4- Partitioning possibilities:
REQUIREMENT:
We need scalability when number of customer increases, and we need to regularly purge old orders.
NATURAL KEY MODEL:
Table CALLS can be partitioned by range of CALL_START_DATETIME so the performance of queries on recent calls is not dependent on the history retention.
All indexes can be local so that purging old calls is a quick operation (truncate partition) without maintaining/rebuilding indexes.
Table CALLS can also be partitioned (or subpartitionned) by hash or list on PHONELINE_PREFIX_NO so that filtering calls from a specific prefix is quick.
SURROGATE KEY MODEL:
Table CALLS cannot be partitioned on PHONELINE_PREFIX_NO. It can be partitioned on PHONELINE_ID but that does not help queries on PREFIX_NO
Table CALLS can be partitioned by range of CALL_START_DATETIME but then the unique index that enforces the primary key (CALL_ID) cannot be local.
Purging old data when having a global index will be less efficient.
CONCLUSIONS:
There are severe restrictions on partitioning when introducing surrogate keys because less business attributes are present in the child table, and because unique index for the surrogate key cannot be local if it is not part of the partition key.

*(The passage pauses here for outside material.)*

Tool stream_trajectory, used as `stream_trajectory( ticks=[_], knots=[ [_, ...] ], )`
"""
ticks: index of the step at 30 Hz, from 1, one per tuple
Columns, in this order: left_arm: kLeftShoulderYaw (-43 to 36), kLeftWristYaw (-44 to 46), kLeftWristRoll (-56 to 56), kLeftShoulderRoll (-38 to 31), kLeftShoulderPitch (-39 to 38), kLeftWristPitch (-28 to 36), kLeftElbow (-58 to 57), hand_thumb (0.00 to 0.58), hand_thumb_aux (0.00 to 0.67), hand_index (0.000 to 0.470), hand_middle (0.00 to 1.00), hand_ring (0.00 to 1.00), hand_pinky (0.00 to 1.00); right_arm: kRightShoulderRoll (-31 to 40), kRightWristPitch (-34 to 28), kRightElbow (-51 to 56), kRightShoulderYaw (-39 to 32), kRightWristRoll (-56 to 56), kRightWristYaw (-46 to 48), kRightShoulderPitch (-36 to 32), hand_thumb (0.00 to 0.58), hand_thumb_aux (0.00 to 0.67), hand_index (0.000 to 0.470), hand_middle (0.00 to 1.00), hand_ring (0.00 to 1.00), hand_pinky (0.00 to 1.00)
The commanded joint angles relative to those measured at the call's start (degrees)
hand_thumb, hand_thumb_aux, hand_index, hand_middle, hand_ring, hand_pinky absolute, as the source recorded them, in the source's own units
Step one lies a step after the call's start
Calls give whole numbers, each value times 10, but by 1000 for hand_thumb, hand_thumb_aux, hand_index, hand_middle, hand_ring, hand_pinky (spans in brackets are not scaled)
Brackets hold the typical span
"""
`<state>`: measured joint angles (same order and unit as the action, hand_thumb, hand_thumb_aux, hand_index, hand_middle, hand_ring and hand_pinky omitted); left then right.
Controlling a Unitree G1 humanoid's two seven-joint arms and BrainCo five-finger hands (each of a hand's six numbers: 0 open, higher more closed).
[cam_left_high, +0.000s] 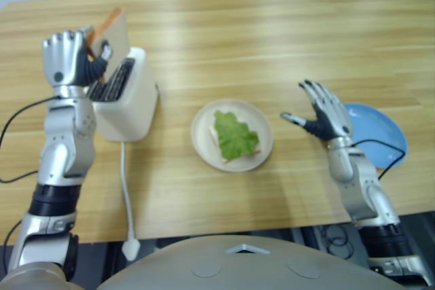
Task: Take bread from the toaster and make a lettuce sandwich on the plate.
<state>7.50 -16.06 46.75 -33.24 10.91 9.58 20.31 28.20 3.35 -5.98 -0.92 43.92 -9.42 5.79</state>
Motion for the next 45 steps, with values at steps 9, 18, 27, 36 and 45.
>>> stream_trajectory(
  ticks=[9,18,27,36,45],
  knots=[
    [-43,127,-145,72,13,-47,90,580,670,460,1000,1000,1000,-12,3,20,-12,-9,-19,-2,0,0,0,0,0,0],
    [-210,269,-258,174,-14,-51,-49,580,670,460,1000,1000,1000,-18,-3,-17,26,-36,-44,5,0,0,0,0,0,0],
    [-248,324,-326,237,35,-109,-311,580,670,460,1000,1000,1000,-21,-3,-30,35,-34,-51,4,0,0,0,0,0,0],
    [-242,372,-388,269,29,-95,-337,580,670,460,1000,1000,1000,-20,-2,-18,32,-28,-52,7,0,0,0,0,0,0],
    [-247,373,-385,266,25,-85,-331,580,670,460,1000,1000,1000,-20,-4,-24,26,-21,-45,5,0,0,0,0,0,0]
  ],
)
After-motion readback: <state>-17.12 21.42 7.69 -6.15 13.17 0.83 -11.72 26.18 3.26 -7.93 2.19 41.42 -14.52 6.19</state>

Two oracle features can overcome those problems when using surrogate keys:
- Referential partitioning (available in 11g) to partition on a parent table column.
- 'UPDATE INDEXES' clause when doing operations on partitioned tables in order to maintain the global indexes (but has some performance overhead)

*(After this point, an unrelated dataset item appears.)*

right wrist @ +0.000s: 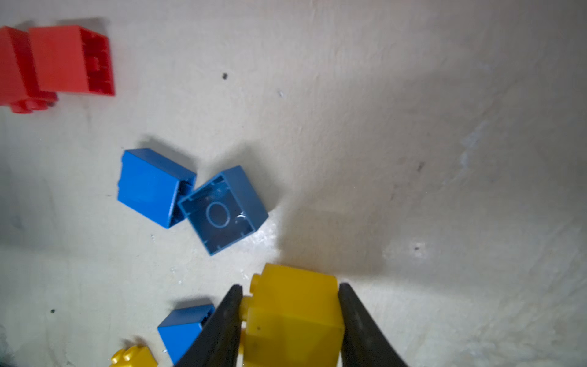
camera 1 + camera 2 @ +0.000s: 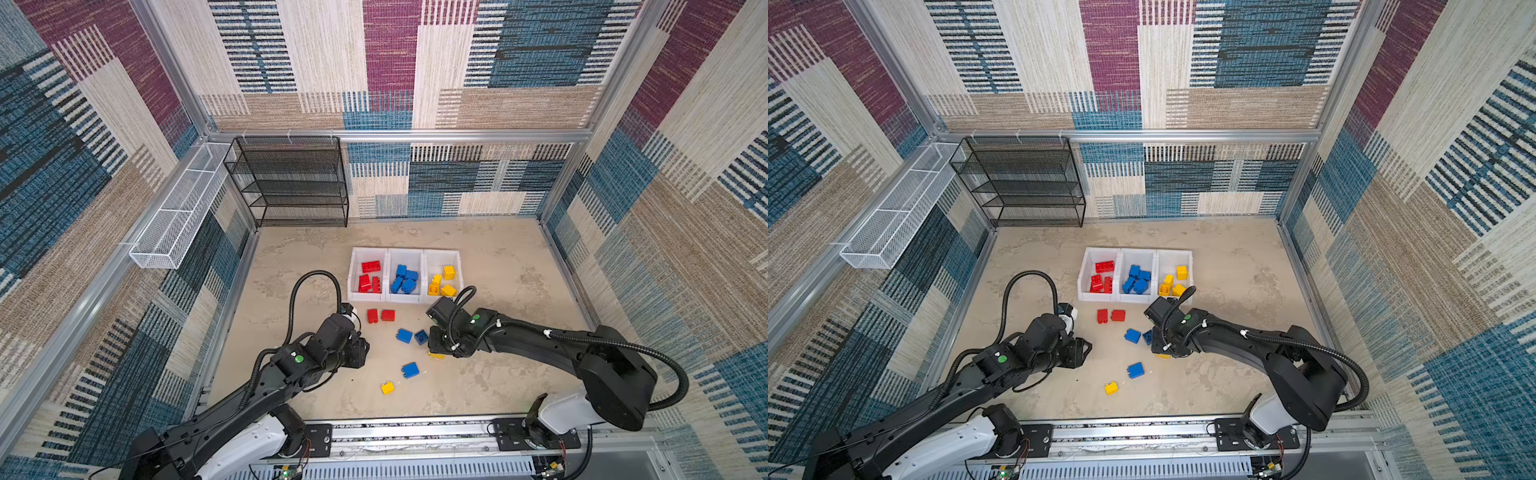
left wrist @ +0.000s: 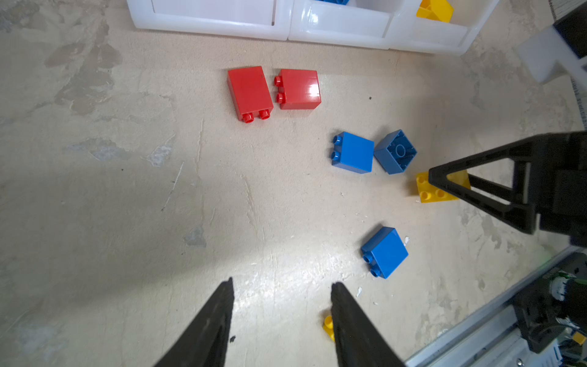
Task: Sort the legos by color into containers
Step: 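Carry the yellow brick with the right gripper into the yellow compartment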
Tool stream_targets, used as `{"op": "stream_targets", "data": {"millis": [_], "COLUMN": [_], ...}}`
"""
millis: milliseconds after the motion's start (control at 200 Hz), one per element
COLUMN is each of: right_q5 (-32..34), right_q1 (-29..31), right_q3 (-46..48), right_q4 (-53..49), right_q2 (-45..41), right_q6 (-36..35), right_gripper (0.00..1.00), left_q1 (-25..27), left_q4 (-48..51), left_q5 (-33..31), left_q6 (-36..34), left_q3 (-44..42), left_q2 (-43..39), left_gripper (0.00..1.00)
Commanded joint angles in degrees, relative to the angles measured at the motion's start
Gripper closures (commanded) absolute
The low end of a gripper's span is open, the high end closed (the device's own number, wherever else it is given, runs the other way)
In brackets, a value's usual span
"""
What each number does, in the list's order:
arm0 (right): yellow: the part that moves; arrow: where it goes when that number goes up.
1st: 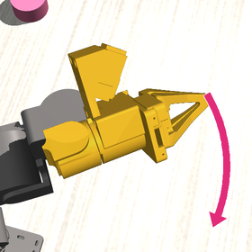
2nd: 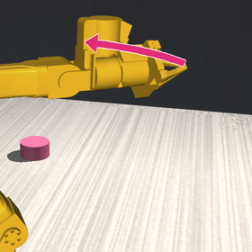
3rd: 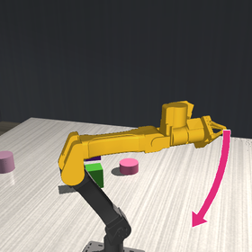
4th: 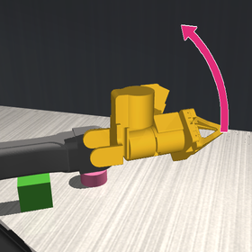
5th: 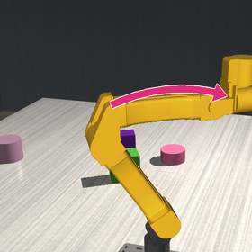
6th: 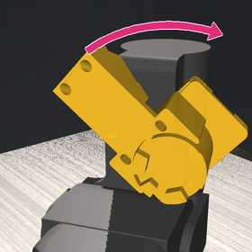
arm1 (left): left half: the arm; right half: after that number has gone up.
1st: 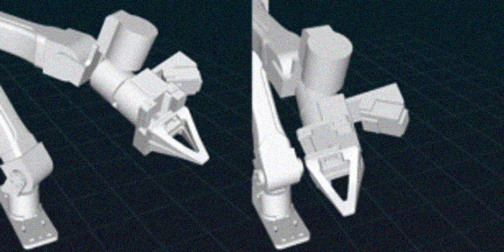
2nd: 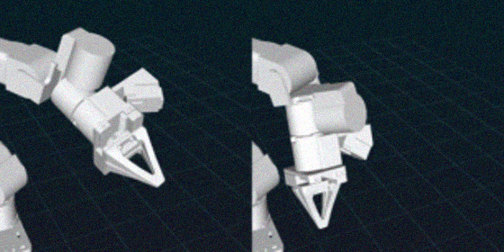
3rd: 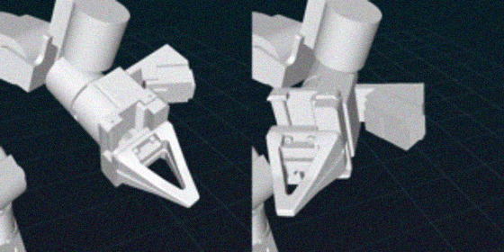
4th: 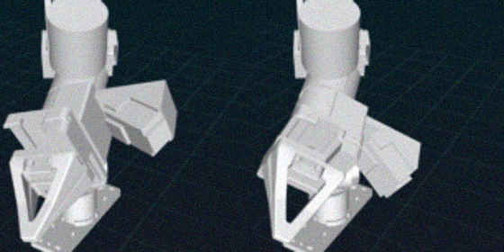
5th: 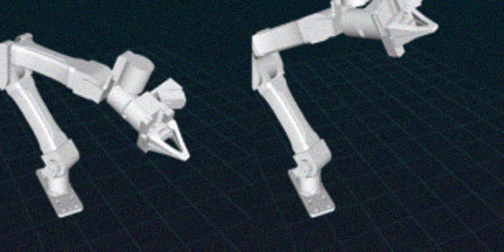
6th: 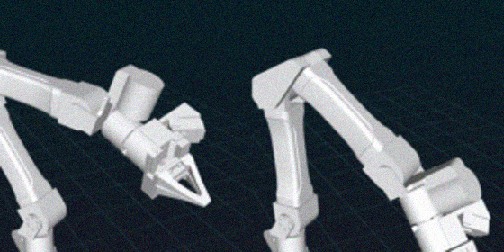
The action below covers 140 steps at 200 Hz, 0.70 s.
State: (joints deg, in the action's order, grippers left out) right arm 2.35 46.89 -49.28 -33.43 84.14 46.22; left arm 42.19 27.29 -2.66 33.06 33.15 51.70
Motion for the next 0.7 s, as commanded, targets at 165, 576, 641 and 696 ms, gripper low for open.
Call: {"op": "stream_targets", "data": {"millis": [165, 576, 641, 696], "right_q5": [5.1, 4.68, 4.73, 4.56], "right_q1": [-6.99, -21.12, -21.48, -21.82], "right_q3": [-14.36, -31.95, -32.88, -33.16], "right_q4": [-4.09, 0.82, 0.94, 1.15], "right_q2": [1.52, 19.89, 21.15, 21.64], "right_q6": [-12.16, -25.46, -25.76, -25.77], "right_gripper": [0.57, 0.55, 0.5, 0.44], "left_q1": [0.03, 0.31, 0.5, 0.74], "left_q4": [0.38, 3.83, 3.82, 3.84], "left_q5": [0.26, 1.38, 1.93, 2.13], "left_q6": [1.53, 4.03, 4.07, 4.33], "left_q3": [0.25, -1.31, -1.55, -1.75], "left_q2": [-0.35, -3.81, -4.19, -4.26], "left_gripper": [0.47, 0.47, 0.47, 0.47]}}
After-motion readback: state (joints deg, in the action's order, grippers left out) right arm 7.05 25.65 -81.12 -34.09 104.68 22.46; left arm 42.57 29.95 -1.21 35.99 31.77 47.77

=> If not needed for other reasons, the rule is to avoid unnecessary surrogate keys for tables that may be partitioned (small volume is not concerned)
=> If surrogate key is however chosen, some Oracle features can be investigated to limit the disadvantages.
5- Indexes overhead:
REQUIREMENT:
The CALLS table is heavily transactional and inserts on it is a transaction where performance requirements are critical.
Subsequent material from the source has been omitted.